Increased global demand, consolidation of generic production at a few sites, and changes in regulatory standards requiring upgrading of manufacturing plants are all possible reasons for shortages of injectable generic medicines in the USA.2 The IMS Institute for Healthcare Informatics report showed that two-thirds of the products with supply problems only had three or fewer suppliers.11 Gatesman and Smith have claimed that “the main cause of drug shortages is economic”, pointing particularly to perverse consequences of Medicare reimbursement policies, which have discouraged the use of low-cost generic chemotherapy agents; however, this assertion remains to be proven.1 A report by the United States Department of Health and Human Services blamed “a substantial expansion in the scope and volume of products produced by the industry that has occurred over a short period of time, without a corresponding expansion in manufacturing capacity”.14 It pointed out that manufacturing capacity took time to establish, and that existing manufacturers appeared to be making “strategic decisions about where to deploy production capacity”. However, the causes of some shortages have not been identified.

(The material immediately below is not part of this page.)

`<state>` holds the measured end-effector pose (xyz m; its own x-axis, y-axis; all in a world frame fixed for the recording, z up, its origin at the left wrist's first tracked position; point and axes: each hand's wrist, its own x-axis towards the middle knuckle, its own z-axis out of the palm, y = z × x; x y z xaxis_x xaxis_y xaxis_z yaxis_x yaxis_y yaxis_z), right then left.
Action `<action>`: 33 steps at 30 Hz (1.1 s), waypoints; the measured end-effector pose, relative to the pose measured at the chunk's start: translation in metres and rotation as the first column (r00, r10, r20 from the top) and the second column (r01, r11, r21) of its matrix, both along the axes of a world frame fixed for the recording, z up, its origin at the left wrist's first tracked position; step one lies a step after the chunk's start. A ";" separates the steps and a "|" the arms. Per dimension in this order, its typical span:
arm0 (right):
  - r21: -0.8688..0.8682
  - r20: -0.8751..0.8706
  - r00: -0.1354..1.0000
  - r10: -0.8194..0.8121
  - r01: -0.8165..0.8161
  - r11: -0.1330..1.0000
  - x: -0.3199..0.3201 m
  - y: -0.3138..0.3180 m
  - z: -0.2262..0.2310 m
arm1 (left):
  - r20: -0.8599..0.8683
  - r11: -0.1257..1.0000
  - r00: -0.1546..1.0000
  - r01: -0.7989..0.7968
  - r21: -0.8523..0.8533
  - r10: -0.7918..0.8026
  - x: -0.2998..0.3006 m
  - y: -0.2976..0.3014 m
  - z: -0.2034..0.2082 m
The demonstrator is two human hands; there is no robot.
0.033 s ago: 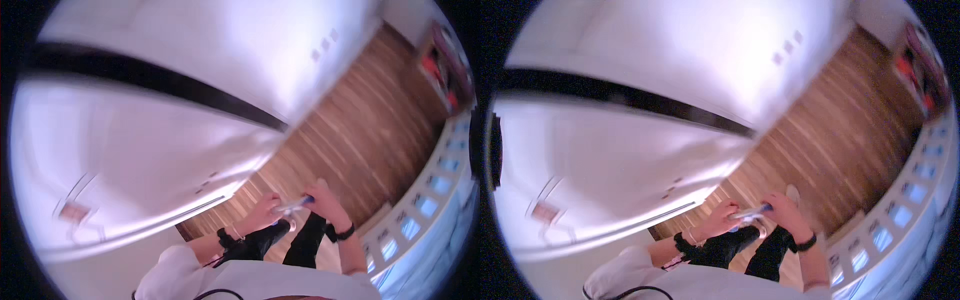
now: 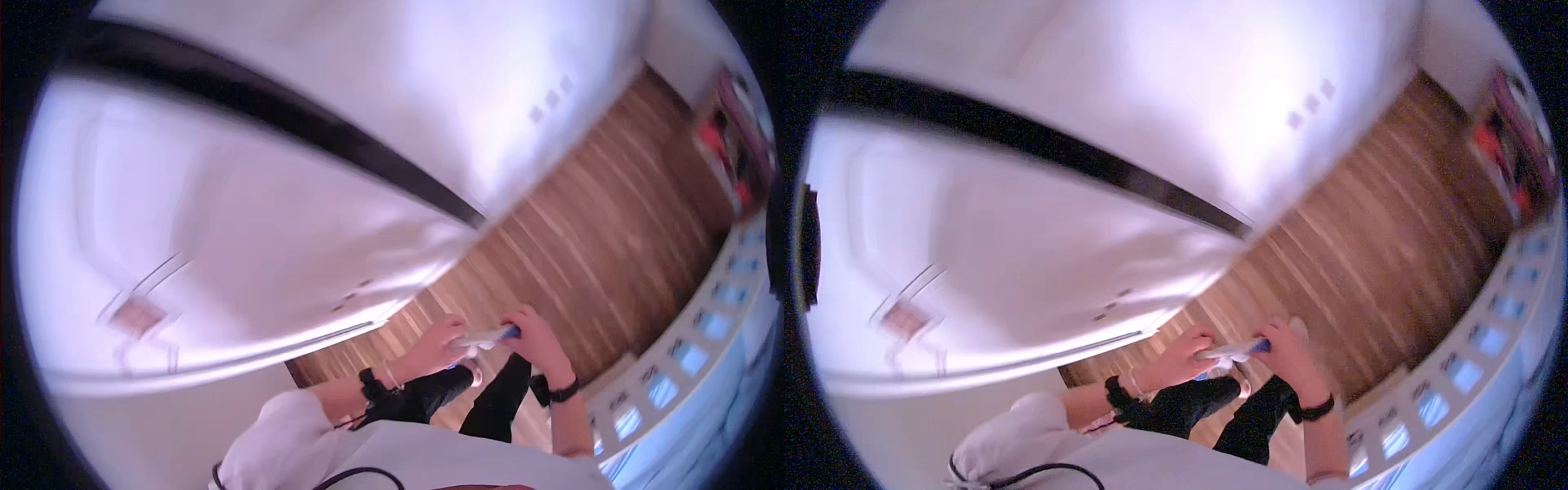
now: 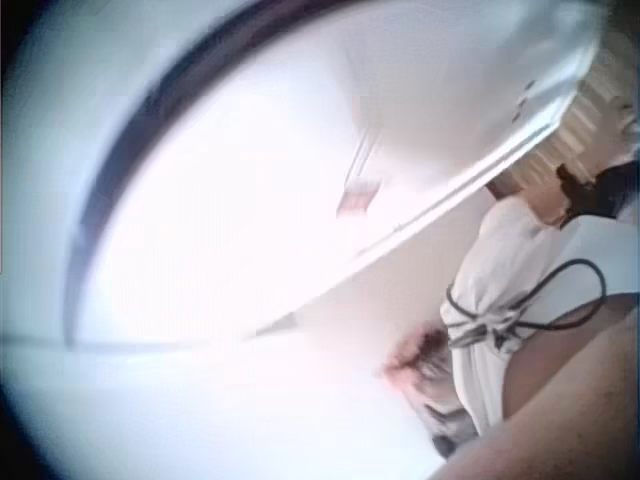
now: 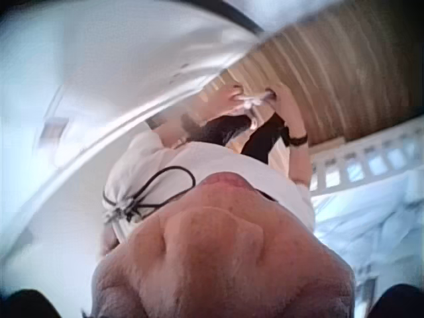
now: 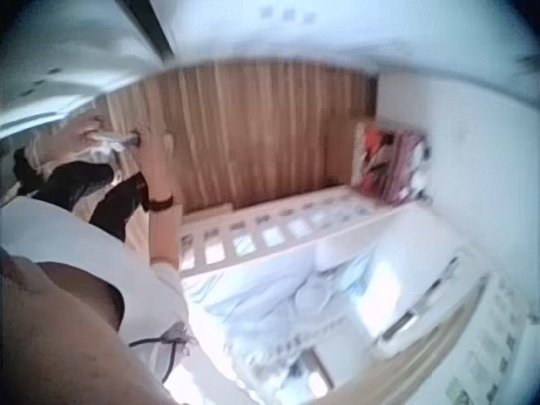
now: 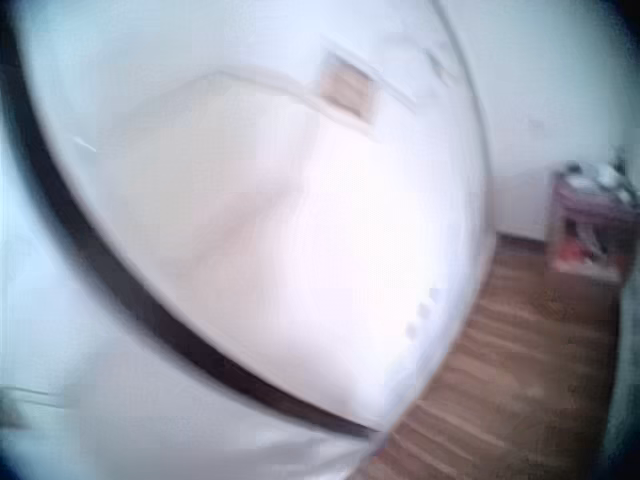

In September 2011, the Council of the International Pharmaceutical Federation called on “all stakeholders, including governments, pharmaceutical manufacturers, pharmacy wholesalers, pharmaceutical purchasing agencies, medicine insurance plans, pharmaceutical regulators and the pharmacy profession to urgently evaluate these issues and work to ensure continuity of medication supply so that the appropriate treatment of patients can be initiated and maintained”.15 The United States Food and Drug Administration states on its web site that it cannot require firms to report the reason for shortage or duration of the shortage or any other information about shortages. Draft legislation to address this issue has been brought forward in both houses of the United States Congress.16,17 A similar resource has been developed for Canada.7 However, a longer-term solution may lie in careful policy-making that avoids winner-takes-all procurement decisions, that promotes the development of a sustainable local and global pharmaceutical manufacturing capacity, and that identifies and protects particularly fragile markets. While there have been predictable libertarian calls for lifting price controls to promote investment,18 governments have a responsibility not only to ensure the quality of medicines and access to essential medicines, but also to create the necessary conditions for a sustainable, productive and responsible pharmaceutical industry. In this case, laissez faire will not suffice.


Acknowledgements

Both authors are office-bearers of the International Pharmaceutical Federation (FIP).